Money and the Climate Crisis

Mona Ali , Anna Gelpern, Avinash Persaud, Rishikesh Ram Bhandary, Brad Setser, and Adam Tooze in Phenomenal World’s The Polycrisis:

The conclusion of COP27 reflected persisting uncertainties around coordinated global action towards decarbonization. Major agreements—including the establishment of a loss and damage fund—were reached, but the burden of mounting debt among global South countries continued to limit climate ambition.

The second event convened by The Polycrisis begins with COP27 and tackles the larger constraints in the global financial system, the role of private finance and multilateral development banks, the possibilities of debt restructuring, and new avenues to rethink climate finance. The discussion featured Mona Ali, Rishikesh Ram Bhandary, Anna Gelpern, Avinash Persaud, and Brad Setser, and was moderated by Adam Tooze.

A recording of the event can be viewed here.
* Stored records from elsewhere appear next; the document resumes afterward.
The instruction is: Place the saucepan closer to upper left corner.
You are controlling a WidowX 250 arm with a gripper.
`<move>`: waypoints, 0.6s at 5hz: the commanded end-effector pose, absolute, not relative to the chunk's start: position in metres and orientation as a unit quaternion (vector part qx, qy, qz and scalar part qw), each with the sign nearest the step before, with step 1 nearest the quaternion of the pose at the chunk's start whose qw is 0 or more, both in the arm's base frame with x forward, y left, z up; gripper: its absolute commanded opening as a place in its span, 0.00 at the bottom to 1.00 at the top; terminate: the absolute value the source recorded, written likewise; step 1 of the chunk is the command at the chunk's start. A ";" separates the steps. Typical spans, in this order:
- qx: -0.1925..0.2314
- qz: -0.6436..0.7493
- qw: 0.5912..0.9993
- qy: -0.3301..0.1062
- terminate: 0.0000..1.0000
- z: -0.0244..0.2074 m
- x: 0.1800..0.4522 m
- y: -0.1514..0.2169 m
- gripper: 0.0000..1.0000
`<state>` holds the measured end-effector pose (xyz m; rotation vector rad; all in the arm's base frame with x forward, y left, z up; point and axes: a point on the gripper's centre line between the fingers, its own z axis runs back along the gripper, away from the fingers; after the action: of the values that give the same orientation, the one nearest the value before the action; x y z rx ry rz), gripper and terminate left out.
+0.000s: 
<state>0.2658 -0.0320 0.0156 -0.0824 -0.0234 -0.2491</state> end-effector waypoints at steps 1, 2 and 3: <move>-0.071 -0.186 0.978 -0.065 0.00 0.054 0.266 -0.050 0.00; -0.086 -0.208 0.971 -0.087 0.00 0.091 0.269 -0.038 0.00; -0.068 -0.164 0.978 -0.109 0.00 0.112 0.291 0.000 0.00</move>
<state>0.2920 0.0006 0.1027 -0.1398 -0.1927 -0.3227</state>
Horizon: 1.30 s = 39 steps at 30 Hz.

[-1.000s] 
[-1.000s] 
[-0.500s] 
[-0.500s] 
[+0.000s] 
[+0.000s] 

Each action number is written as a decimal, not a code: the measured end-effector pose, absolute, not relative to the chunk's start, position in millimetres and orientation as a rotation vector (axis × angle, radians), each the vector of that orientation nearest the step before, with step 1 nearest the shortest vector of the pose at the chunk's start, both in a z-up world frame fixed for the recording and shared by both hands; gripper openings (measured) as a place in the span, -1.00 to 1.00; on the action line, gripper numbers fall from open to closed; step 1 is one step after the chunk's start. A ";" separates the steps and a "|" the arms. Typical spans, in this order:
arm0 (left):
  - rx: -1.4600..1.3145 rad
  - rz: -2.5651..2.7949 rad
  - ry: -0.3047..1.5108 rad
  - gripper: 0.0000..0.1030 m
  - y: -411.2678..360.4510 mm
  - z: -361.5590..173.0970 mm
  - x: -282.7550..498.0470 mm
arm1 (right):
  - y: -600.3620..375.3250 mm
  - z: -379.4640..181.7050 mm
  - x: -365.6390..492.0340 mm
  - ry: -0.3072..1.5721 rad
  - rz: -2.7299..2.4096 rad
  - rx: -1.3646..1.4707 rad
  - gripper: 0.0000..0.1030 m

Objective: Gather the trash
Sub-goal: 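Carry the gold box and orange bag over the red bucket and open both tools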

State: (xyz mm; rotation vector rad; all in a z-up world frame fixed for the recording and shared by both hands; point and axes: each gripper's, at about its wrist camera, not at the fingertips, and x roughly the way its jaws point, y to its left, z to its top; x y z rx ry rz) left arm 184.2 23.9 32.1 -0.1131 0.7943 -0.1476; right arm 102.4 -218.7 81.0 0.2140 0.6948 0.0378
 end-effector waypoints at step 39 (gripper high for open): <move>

This transcript has been lightly edited for length and clarity.

A conversation on climate and the global financial architecture

ADAM TOOZE: It seems to me that there are four key issues for us to discuss. The first is the question of sovereign debt restructuring. Looming over that is the role of private finance in addressing development issues, and climate finance issues in particular. Then there is the role of multinational financial institutions: the World Bank and the IMF. But the obvious place to start is with COP27, and where we’re at now.

Avinash, from your point of view, where do things stand, particularly with the Bridgetown Initiative? You and Barbados Prime Minister Mia Mottley have developed this clearly formulated program for a route out of the impasse we find ourselves in.

More here.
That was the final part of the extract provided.